As a bandleader, Rollins has long kept himself inspired by maintaining an ever-shifting balance between comfort and novelty. After many years working with pianists, he returned to a pianoless format in 2007, while retaining key members of his group. Pioneering electric bassist Bob Cranshaw has anchored Rollins’ ever-evolving ensemble on and off for nearly five decades, and percussionist Victor See-Yuen, who hails from Trinidad and Tobago, started touring with Rollins in the mid-’90s.

The young Chicago drummer Kobie Watkins has gained national attention in the past two years through his work with Rollins and vocalist Kurt Elling. And the band’s latest addition is guitar star Russell Malone, who made his debut with Rollins in Berkeley on Thursday.

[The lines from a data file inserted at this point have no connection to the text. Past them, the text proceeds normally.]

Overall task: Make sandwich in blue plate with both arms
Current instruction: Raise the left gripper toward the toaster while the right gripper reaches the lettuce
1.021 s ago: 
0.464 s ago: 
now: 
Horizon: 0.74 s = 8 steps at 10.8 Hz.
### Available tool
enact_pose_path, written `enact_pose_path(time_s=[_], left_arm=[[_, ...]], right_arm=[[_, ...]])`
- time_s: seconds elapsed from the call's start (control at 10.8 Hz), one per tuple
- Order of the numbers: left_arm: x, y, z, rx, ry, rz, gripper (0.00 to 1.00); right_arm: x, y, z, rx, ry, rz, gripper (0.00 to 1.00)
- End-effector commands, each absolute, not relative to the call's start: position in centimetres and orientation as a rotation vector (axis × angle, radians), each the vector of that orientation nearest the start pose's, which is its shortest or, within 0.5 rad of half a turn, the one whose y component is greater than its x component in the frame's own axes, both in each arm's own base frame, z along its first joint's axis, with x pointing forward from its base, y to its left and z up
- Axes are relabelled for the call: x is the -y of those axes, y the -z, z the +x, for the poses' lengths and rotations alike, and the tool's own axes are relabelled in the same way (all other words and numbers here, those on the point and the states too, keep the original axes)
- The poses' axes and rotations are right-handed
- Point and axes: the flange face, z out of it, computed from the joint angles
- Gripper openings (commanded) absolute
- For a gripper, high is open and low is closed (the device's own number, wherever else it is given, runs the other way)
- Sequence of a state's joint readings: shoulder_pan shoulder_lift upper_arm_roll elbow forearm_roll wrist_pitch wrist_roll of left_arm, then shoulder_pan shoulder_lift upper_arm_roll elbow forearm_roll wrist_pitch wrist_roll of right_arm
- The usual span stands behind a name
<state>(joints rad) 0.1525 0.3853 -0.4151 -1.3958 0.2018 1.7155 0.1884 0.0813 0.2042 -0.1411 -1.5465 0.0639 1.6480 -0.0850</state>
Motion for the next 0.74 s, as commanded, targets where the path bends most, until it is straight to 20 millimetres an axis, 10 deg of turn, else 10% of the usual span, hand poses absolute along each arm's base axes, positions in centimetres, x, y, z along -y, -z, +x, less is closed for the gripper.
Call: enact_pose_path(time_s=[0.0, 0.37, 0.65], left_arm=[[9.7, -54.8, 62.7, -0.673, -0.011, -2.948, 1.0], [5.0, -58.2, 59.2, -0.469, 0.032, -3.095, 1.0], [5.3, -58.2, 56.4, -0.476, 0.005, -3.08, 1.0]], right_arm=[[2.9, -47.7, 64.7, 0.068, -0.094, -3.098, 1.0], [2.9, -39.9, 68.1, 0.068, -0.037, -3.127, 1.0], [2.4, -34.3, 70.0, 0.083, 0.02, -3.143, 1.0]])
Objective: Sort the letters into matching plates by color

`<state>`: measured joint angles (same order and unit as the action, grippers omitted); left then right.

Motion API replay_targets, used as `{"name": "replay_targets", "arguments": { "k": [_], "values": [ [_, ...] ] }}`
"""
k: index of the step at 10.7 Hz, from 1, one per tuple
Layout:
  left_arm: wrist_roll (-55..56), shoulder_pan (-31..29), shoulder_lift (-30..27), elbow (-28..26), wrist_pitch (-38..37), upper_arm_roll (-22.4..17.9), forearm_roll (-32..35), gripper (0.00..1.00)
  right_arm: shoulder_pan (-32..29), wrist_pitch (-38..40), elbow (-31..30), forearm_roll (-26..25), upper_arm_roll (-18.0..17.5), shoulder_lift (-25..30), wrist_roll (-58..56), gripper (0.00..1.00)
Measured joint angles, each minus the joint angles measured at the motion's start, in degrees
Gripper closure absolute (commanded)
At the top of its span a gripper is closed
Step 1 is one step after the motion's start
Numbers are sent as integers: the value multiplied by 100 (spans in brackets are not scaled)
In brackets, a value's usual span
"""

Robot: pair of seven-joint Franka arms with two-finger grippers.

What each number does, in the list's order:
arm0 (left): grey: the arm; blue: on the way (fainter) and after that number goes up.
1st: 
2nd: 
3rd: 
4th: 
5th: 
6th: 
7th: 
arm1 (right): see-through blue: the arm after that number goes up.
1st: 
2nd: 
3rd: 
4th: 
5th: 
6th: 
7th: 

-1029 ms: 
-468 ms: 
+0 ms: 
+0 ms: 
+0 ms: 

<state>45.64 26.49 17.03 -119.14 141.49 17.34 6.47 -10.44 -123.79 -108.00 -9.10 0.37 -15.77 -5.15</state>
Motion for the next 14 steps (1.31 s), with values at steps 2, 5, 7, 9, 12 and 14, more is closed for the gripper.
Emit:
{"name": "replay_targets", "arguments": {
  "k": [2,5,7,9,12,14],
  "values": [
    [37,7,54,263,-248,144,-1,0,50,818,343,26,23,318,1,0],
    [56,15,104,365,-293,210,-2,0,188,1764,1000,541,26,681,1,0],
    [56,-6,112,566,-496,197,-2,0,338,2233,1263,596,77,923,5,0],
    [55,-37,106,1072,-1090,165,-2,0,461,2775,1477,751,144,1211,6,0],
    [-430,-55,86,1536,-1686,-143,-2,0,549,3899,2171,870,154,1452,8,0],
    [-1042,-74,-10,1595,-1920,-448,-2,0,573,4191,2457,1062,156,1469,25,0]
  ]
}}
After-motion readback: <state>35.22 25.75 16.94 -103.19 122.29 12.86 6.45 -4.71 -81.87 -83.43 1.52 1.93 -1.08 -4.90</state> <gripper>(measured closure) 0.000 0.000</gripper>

Rollins wasn’t the first jazz musician to employ a pianoless band, but no one save Ornette Coleman has explored the harmonic freedom afforded by the keyboard’s absence with more thrilling results. Rollins had already established himself as the era’s dominant tenor voice when he started recording a series of epochal trio sessions with bass and drums in 1957, including “Way Out West” (Contemporary), “A Night Live at the Village Vanguard” (Blue Note) and “Freedom Suite” (Riverside).

He returned to the pianoless format for 1962’s “The Bridge” (RCA Victor), the classic record that marked Rollins’ return to the scene after a two-year hiatus spent practicing on the Williamsburg Bridge. (“After making all those records…I had something to live up to and felt I needed some more ammunition,” Rollins explained.)

Rather than claiming his pianoless bands as an innovation, Rollins puts the format into historical context.

“The guitar can play the role of providing some harmonic structure, without being as overwhelming as the piano,” Rollins said. “When you think about bands in New Orleans marching through the streets, they didn’t have any piano, so I’m probably being very traditional.”